- **THE TASK**
Each line from the one with "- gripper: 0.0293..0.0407" through the last line of the material is to be printed exactly; no other line and no picture belongs in the copy.
Top of DATASET SECTION
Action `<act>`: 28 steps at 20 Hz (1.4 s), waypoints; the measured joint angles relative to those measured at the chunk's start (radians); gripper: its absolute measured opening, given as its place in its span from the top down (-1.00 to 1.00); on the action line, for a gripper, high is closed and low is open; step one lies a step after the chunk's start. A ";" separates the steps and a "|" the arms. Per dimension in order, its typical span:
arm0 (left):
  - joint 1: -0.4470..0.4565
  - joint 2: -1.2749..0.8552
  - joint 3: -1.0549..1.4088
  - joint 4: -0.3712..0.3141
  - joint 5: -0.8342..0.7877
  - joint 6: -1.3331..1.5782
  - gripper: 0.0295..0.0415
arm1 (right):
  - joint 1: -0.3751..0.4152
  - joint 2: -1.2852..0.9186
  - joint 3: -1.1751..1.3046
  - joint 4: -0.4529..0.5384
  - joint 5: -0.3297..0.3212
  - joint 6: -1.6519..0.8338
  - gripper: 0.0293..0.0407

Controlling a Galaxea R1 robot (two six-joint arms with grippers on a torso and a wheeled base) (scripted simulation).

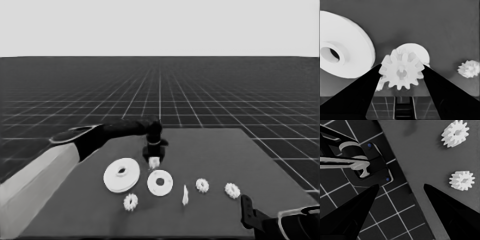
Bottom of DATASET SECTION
- **OUTPUT**
  - gripper: 0.0293..0.0407

Controlling a Galaxea R1 robot (two six-joint arms with grippers on a torso and a wheeled base) (scripted simulation).

Nothing remains to be done in this exercise.